Hollywood’un starlarından Denzel Washington ile aksiyon-gerilimlerin ustası Antoine Fuqua 2001’den beri birlikte çalışıyorlar. Fuqua’nın birinci sineması Training Day (İlk Gün) ile aktör en güzel erkek oyuncu Oscar’ını aldı.

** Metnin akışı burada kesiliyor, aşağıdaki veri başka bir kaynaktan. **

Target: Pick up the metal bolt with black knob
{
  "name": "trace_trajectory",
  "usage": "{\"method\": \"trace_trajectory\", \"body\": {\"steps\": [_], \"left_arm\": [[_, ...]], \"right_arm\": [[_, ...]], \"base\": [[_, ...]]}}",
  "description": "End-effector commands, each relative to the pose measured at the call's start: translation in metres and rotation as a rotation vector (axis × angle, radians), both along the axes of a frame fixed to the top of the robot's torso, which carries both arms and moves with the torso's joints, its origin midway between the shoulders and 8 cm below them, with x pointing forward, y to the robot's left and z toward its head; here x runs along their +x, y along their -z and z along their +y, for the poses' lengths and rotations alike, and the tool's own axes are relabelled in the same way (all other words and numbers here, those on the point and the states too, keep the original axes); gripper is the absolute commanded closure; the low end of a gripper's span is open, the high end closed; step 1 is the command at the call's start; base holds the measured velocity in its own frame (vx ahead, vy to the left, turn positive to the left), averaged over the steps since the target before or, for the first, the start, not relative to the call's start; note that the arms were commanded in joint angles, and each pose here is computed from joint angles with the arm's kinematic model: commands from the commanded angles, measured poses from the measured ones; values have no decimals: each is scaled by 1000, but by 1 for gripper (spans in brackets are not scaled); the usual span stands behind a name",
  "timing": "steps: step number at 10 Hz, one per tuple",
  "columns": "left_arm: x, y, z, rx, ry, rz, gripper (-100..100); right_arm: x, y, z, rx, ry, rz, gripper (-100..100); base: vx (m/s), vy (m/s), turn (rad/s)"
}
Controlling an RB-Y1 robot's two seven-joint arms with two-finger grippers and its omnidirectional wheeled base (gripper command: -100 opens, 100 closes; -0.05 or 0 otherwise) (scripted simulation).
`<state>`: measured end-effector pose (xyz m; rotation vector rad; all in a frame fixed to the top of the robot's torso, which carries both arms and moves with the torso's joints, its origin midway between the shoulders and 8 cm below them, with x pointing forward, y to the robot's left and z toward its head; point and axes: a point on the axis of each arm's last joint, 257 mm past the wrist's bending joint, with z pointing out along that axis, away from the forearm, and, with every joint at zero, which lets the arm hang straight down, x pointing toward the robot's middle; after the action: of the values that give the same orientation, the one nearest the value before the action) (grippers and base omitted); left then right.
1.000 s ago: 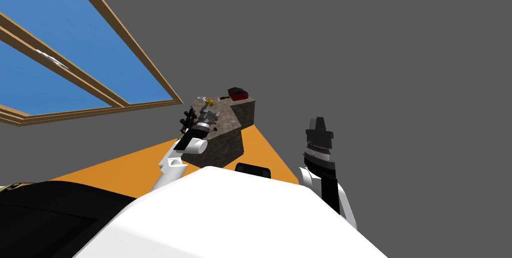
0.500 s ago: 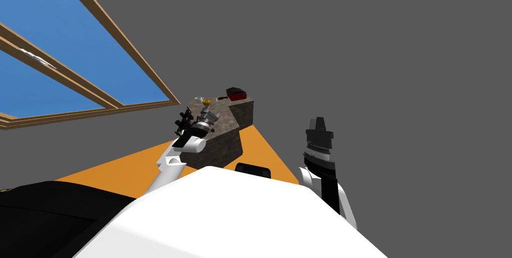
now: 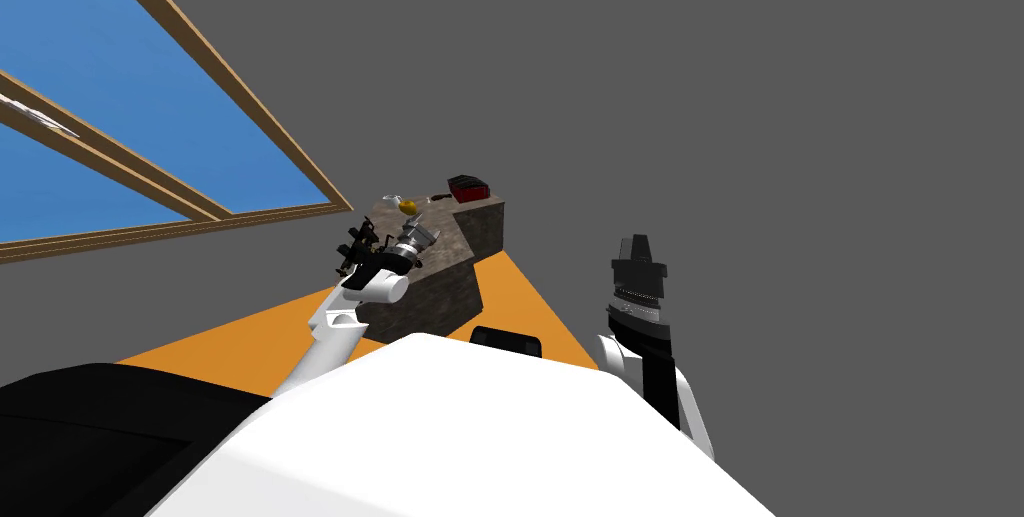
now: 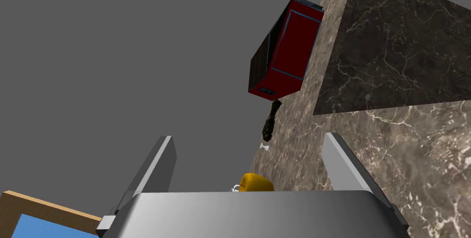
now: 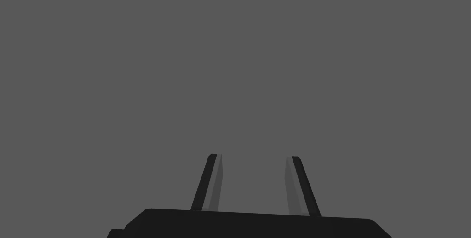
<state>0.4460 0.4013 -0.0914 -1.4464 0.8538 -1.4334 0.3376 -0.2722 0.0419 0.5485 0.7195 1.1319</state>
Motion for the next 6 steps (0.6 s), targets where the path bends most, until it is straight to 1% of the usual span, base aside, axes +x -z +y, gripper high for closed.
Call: {"method": "trace_trajectory", "body": {"steps": [1, 2, 3, 4, 5, 6], "left_arm": [[2, 7, 6, -44, 3, 39, -100], [2, 14, 7, -48, -1, 66, -100], [2, 16, 7, -49, -2, 72, -100], [3, 22, 11, -90, 0, 107, -100], [3, 29, 12, -94, -4, 133, -100], [3, 34, 16, -133, -2, 161, -100]], "right_arm": [[0, 0, 0, 0, 0, 0, 0], [0, 0, 0, 0, 0, 0, 0], [0, 0, 0, 0, 0, 0, 0], [0, 0, 0, 0, 0, 0, 0], [0, 0, 0, 0, 0, 0, 0], [0, 0, 0, 0, 0, 0, 0]], "base": [[25, -17, -50], [27, -20, -26], [12, -14, 6], [23, -21, -36], [24, -18, -20], [38, -18, -33]]}}
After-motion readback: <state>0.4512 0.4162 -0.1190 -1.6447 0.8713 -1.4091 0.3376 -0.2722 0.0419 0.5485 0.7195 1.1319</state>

Yönetmen tanınan Amerikan dizisi The Equalizer’dan (1985-89) uyarladığı birinci Adalet’te (2014) Amerikan hükümeti için çalışan bilinmeyen casus Robert McCall rolünü Washington’a verdi. Birinci bölümü Mark Twain’in “Doğduğumuz ve neden doğduğumuzu anladığımız gün ömrümüzün en kıymetli günleridir” kelamlarıyla başlayan Fuqua, Robert’in ajanlığı bıraktıktan sonra maksadını bulmasını, sömürülen, ezilen insanlara yardım etmesini anlatır. Adalet 2’de (2018) çok sayıda adam öldüren Robert geçmişiyle hesaplaşır, Türkiye’ye İstanbul’a gelir, Türkçe bile konuşur. Eski casus arkadaşları vatanlarına ihanet etmiş, Rus oligarklarla işbirliği yapıp en yakın dostu casus Susan’ı katletmişlerdir. “Muhteşem bir dünyada yaptığınız her şeyin bir bedeli olur fakat burası süper bir dünya değil. Beşerler çok makus şeyler yapıyorlar, şanslıysan bunu düzeltme imkanın var” diyen Robert günahlarının bir kısmından arındığını düşünür.
SESSİZ ŞİDDET
Adalet 3’te antikahramanımız etik bir ikilemin içindedir, aksiyonlarının şiddetiyle, vahşetiyle boğuşmaktadır. İtalya’daki Amalfi kasabasında geçmişte işlediği cinayetleri, ezilenleri, temizleri koruyarak kurtuluşu bulduğunu, kefaretini ödediğini düşünür, burada huzuru bulduğunu sanır. Dünyanın her yerinde olduğu üzere İtalyan toplumu da değişmiştir. Kasaba mafyadan daha tehlikeli bir cürüm örgütü Camorra’nın kıskacındadır. Mafyanın barbarlar olarak tanımladığı bu çete eski dünyanın insanı değillerdir, farklı kuralları vardır, ne yapacakları kestirilemez. Sineması çağdaş bir western’e de benzetebiliriz, kasabaya gelen silahşör çaresiz kasabalıları haydutlardan, soygunculardan korur. Fuqua, İtalya’nın bu yozlaşmış yüzünü gerçekçi, ürkütücü bir anlatımla yansıtır. Sessiz şiddeti kullanır, sesli şiddetten daha etkileyici olan sessiz şiddet çok daha gerçekçidir, süratlidir, gözünüzün önünde olduğu üzere gerçekleşir. Günümüzde şiddet giderek daha ferdî bir boyuta bürünerek gündelik yaşantımızını içine giriverdi. Cep telefonlarımızdan her türlü şiddeti izliyor oluverdik. Sinemanın sürpriziyse Denzel Washington ile Dakota Fanning’in Man on Fire (Gazap Ateşi/2004) sinemasından 19 yıl sonra tekrar buluşması. Tony Scott’ın aksiyon-geriliminde Dakota 10, Denzel 50 yaşındaydı. Fuqua her zamanki üzere aksiyonu, tansiyonu, şiddeti, gerçekliği, yoğunluğu, temposu yüksek bir çalışmayla karşımızda. Sicilya görünümleri, çocuksu masumiyet ile Camorra’nın sertliği ortasında zıtlık yaratır. Martin Scorsese ile Quentin Tarantino’nun kameramanı Robert Richardson’ın imgeleri, Marcelo Zervas’ın müziği etkileyicidir. Adalet 3’ün serinin son kısmı olduğu açıklandı ancak devletler, yargı, güvenlik güçleri öylesine yozlaşmaya, toplumsal sınıflar ortasındaki uçurumlar öylesine açılmaya başladı ki sömürülenlerin, ezilenlerin, pakların haklarını korumak için adalet sağlayıcılara daha fazla ihtiyacımız olacak üzere görünüyor. Denzel Washington, Dakota Fanning, Remo Girone, Gaia Scodallero, Eugenio Mastrade’nin oynadığı düzgünlük, kötülük, kurtuluş, adalet, kefareti sorgulayan Adalet 3 gösterime girdi.